One cannot hope to find the right ‘inner voice’ without asceticism and self-discipline. Gandhi believed “truth resides in every human heart and one has to search for it there and be guided by the truth as one sees it. But no one has a right to coerce others to act according to his views of truth (The Mind of Mahatma Gandhi, page 44). Again emphasising his commitment to Haq (God) he says in The Mind of Mahtma Gandhi page 43:
“But as long as I have not realised the Absolute Truth, so long must I hold by the relative truth as I have conceived it. That relative truth must, meanwhile, be my beacon, my shield and my buckle.”
These teachings have been practised for several thousand years and we have to find them again. Zoroaster, Buddha, Confucius have all had the taste for God, self-realisation and Fana (self-annihilation in God). Yasna 46 v. 18 has:
“Oh Mazda I seek but to fulfil your will through Truth”.
Everyone hence must strive to live a truth-inspired existence.

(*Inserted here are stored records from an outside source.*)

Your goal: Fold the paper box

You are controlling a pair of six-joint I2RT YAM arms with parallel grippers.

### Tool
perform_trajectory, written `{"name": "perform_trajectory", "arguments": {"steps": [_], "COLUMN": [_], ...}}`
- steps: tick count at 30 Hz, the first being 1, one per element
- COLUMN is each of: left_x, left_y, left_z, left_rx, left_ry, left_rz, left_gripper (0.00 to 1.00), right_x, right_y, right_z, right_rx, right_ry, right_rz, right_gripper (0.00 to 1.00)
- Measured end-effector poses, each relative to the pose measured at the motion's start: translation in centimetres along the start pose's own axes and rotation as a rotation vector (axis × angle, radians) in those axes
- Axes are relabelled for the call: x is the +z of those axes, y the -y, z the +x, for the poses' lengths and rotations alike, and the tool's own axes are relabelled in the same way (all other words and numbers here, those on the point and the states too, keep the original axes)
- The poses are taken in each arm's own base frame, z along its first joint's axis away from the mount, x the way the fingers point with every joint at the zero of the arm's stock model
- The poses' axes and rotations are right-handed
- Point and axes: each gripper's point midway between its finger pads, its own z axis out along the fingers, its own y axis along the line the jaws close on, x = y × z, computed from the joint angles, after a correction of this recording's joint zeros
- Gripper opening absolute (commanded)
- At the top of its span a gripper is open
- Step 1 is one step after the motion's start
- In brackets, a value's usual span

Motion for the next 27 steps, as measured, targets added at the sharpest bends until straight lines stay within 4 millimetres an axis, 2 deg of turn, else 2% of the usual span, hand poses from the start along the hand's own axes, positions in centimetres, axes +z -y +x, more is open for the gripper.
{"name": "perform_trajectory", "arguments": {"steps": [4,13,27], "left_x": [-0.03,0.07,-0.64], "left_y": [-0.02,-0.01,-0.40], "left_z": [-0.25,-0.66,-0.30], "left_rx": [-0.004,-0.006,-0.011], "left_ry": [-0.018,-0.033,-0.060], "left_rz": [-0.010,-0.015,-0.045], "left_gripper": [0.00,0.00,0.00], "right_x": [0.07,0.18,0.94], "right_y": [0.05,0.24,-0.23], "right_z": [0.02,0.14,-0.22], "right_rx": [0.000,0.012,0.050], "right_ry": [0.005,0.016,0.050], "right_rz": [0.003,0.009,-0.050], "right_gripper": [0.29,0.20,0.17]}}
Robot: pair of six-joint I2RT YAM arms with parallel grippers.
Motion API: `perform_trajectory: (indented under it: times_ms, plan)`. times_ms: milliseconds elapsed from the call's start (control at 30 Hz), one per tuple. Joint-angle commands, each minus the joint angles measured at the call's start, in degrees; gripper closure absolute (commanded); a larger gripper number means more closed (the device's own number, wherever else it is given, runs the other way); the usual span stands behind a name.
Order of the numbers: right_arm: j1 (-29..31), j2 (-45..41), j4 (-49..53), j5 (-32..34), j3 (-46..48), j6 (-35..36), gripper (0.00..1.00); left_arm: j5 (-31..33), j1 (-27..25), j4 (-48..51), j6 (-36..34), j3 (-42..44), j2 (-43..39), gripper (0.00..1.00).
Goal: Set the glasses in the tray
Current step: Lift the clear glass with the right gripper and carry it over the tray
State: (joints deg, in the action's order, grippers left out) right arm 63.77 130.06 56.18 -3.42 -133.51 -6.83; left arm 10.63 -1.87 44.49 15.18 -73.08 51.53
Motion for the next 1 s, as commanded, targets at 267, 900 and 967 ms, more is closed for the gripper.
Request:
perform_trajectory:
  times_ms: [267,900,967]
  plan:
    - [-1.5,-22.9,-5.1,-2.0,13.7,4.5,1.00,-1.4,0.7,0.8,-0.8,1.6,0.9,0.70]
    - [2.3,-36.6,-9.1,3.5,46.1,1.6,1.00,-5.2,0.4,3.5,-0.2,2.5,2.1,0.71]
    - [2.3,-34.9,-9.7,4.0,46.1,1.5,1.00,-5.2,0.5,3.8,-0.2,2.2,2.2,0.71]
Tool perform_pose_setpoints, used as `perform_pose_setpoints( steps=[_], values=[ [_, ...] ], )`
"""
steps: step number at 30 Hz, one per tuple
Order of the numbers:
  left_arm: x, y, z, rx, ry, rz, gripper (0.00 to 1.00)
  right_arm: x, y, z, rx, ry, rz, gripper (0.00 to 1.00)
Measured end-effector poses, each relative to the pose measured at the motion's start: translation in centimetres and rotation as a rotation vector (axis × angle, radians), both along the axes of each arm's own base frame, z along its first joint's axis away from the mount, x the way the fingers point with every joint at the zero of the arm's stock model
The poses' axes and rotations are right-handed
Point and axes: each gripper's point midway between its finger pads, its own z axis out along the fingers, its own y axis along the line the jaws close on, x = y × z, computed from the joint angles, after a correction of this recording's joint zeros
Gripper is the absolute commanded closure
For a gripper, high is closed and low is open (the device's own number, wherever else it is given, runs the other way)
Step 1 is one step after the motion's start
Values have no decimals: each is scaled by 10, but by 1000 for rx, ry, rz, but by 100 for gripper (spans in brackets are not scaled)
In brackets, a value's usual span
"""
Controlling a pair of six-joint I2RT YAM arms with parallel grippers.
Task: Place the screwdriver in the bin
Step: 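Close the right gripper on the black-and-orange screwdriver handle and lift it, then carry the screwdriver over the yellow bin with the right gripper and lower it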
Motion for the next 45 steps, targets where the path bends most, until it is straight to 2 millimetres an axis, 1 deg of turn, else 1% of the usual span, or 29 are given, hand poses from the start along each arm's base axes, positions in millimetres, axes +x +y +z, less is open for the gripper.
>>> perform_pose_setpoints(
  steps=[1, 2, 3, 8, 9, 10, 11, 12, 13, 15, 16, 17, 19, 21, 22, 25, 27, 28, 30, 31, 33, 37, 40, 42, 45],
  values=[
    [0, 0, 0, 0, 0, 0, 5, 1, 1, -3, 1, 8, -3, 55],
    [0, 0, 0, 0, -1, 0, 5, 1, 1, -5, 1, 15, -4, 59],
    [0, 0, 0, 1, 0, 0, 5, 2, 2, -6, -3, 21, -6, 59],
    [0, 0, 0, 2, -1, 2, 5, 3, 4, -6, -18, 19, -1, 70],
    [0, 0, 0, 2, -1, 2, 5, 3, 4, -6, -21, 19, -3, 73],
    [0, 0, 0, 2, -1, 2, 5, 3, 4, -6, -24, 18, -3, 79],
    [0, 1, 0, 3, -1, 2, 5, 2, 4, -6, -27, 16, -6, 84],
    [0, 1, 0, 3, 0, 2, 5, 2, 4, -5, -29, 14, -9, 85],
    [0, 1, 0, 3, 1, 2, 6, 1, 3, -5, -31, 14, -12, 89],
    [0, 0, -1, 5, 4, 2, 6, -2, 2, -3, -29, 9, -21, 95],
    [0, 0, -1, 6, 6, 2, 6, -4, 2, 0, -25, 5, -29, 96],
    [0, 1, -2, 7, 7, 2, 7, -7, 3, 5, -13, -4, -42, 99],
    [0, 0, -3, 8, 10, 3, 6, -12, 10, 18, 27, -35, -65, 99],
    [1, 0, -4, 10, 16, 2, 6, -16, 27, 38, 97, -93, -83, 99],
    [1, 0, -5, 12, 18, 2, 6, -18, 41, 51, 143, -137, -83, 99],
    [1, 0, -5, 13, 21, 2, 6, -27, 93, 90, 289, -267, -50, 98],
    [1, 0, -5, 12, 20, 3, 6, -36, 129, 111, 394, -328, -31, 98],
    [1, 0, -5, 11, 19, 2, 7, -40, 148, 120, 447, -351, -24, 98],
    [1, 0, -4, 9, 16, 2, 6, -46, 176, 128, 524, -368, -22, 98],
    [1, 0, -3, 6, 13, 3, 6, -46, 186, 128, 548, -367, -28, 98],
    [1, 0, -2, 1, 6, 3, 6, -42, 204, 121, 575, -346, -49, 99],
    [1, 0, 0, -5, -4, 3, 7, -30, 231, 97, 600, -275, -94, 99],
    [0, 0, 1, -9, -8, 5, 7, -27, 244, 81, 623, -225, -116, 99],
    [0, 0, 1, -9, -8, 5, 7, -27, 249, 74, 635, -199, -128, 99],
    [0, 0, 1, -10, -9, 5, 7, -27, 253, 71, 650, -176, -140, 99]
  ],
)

Truth is like a vast tree which yields more and more fruit the more you nurture it, the deeper the search in the mine of truth, the richer the discovery of the gems buried there. In the awe-inspiring Proverbs (the Old Testament) we are reminded that love and faithfulness never leave you.
“Bind them around your neck and write them on the tablet of your heart. Then you will win favour and a good name in the sight of God and man” (Proverbs 3 verse 3).
Let us conclude with the much quoted saying of Gandhi: “Without Ahimsa it is not possible to seek and find Truth. Ahimsa and Truth are so intertwined that it is practically impossible to disentangle and separate them.”(My Religion p. 106).
My Religion M K Gandhi, Navajivan Publishing House, Ahmedabad 380014
The Mind of Mahatma Gandhi, Compiled and edited by R K Prabhu and U R Rao
The Holy Bible New International Version, Hodder and Stoughton
The Holy Quran, Text, Translation & Commentary by A. Yusef Ali 1983.